Consider 2019, the year the Treasury study this past August most closely highlighted. The S&P 500 stock index that year rose 30% between the opening of trading in January and the last trading day in December. For Americans at our nation’s economic summit, that made for a wonderful year. These wealthy derive nearly all their income from their investments.

As we move up the economic scale, the wealth growth of the ultra-rich follows a clear pattern: The economic income—that is, the rate of wealth growth—of the topmost group increases as the size of the group shrinks.

Between 2014 and 2024, for example, the wealth of the 92 richest Americans increased from $1.4 trillion to $3.4 trillion, a jump that translates to an annual growth rate just over 9%. Over that same period, the wealth of remaining 308 in the Forbes 400 grew at a rate of 8.82%. By contrast, in 2019, the average adjusted gross incomes of the top 92 taxpayers and the next 275 taxpayers stood at 1.66% and 3.11% of their average wealth.

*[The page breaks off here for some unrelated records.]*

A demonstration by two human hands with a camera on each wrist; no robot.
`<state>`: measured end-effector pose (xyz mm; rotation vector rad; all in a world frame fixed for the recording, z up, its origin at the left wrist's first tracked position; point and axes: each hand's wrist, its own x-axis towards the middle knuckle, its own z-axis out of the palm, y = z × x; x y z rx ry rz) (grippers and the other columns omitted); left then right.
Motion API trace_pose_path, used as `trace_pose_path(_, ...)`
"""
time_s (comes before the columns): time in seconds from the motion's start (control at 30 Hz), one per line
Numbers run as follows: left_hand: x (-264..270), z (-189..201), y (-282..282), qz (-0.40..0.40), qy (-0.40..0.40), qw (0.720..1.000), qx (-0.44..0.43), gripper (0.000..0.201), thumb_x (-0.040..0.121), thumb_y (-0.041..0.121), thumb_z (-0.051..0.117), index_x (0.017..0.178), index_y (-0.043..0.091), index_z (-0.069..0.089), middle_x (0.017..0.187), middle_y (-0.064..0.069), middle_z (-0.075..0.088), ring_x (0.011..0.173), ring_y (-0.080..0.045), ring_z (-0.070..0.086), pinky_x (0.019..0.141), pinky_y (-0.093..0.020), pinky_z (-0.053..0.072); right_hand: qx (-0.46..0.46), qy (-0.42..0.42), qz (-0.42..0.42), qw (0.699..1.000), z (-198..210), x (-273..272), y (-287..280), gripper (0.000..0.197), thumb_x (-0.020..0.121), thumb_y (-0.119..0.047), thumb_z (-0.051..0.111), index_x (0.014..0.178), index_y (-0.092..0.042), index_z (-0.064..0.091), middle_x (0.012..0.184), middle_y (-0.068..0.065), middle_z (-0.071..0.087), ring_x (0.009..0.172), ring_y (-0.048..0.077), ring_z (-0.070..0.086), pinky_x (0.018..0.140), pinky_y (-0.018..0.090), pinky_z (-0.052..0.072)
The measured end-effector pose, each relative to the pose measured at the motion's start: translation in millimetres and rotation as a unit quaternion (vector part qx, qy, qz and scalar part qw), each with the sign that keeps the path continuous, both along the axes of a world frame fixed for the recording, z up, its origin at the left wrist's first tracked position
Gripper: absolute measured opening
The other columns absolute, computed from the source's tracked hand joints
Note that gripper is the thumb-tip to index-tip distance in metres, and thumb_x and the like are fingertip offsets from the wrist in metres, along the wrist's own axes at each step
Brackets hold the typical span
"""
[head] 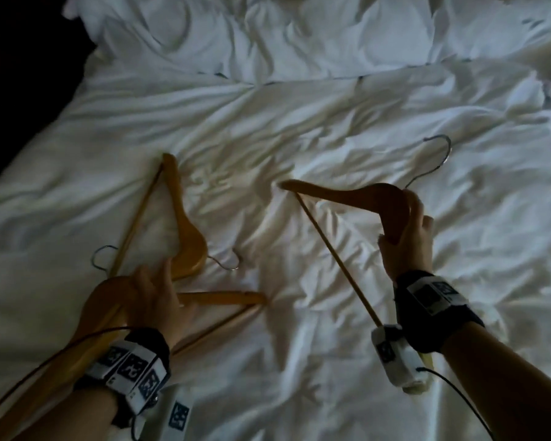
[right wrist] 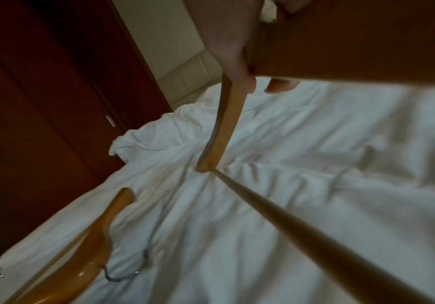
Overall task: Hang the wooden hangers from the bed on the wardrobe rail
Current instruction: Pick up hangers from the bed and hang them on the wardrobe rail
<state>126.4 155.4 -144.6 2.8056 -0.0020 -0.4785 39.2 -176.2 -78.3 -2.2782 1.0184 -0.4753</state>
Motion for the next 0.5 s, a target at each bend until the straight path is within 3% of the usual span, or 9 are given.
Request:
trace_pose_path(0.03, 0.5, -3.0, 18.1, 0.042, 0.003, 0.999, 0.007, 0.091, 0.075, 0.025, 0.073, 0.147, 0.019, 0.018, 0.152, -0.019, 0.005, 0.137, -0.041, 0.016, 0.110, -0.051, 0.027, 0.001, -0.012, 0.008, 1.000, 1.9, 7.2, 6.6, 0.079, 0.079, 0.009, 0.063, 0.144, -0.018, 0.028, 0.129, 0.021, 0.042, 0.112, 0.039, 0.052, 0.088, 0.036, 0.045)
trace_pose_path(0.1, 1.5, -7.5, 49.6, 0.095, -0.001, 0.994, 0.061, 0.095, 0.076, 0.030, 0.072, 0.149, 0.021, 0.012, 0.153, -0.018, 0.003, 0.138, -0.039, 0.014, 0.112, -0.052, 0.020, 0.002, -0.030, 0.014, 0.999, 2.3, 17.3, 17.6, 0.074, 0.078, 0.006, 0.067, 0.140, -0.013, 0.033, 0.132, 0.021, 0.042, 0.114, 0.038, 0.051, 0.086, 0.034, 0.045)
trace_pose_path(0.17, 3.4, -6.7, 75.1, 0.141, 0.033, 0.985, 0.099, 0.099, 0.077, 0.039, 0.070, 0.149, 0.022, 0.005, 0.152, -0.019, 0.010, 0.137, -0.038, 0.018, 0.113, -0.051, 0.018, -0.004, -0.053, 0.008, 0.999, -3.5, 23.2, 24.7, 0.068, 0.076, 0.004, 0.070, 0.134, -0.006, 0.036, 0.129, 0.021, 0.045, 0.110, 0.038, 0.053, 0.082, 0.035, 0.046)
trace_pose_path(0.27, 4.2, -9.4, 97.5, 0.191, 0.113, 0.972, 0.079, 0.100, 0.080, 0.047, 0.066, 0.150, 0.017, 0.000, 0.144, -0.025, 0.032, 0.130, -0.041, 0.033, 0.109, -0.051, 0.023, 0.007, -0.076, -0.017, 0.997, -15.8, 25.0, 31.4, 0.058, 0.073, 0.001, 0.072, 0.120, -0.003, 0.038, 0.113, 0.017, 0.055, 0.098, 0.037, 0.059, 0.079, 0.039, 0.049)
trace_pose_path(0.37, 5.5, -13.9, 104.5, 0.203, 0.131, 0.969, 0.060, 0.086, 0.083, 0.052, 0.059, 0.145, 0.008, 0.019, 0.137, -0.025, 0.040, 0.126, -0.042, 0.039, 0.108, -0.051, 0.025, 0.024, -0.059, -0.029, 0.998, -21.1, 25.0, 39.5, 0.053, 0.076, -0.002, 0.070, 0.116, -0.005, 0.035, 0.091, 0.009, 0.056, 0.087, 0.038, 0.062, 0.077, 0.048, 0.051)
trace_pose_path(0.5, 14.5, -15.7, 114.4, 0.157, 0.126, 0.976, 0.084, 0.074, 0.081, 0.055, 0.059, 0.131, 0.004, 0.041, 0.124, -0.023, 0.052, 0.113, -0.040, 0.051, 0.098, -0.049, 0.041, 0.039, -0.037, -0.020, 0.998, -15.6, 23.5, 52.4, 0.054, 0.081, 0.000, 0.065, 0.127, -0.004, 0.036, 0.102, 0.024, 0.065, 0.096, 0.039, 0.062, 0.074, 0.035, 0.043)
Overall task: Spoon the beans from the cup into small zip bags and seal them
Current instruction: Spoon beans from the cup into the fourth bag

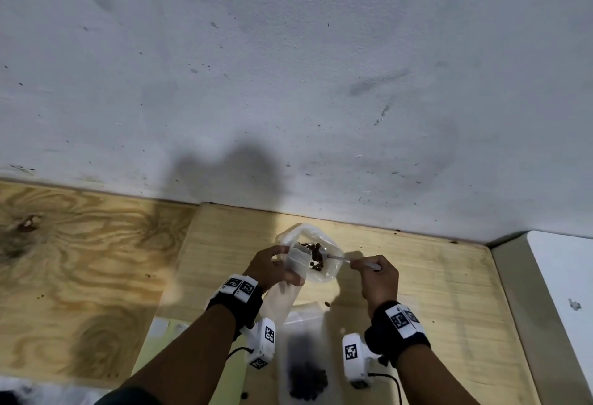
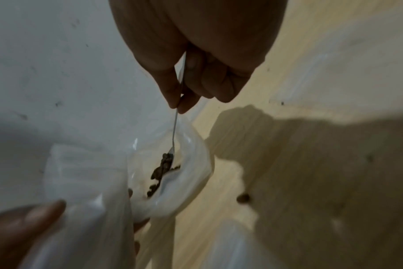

In other words, the higher up we go on the wealth ladder, the higher the rate of wealth growth, as we would expect. But adjusted gross income, expressed as a percentage of wealth, decreases. For America’s wealthiest, adjusted gross income bears no relationship to actual economic income. Any estimate of income that places, as the AGI does, the income of the 92 richest Americans at only 1.66% of their wealth rates as essentially useless.

To sharpen this picture even more, consider the increase in tax on America’s wealthiest 367 that would be needed to freeze the increase in their share of our nation’s wealth. Avoiding a further increase in the concentration of the nation’s wealth would require an overall increase in the rate of taxes our top 367 pay to more than 150% of their adjusted gross income. If we limited their overall tax rate to a mere 100% of their adjusted gross income, their share of the country’s wealth would continue to increase.

Where does that leave us? For taxing the rich, we currently rely on an income tax based on adjusted gross income as our primary vehicle. That isn’t working. If we’re going to achieve fair share taxation of the rich, we need to scrap AGI and develop a measure of income that accurately reflects their true economic income. Otherwise, we need to tax wealth directly.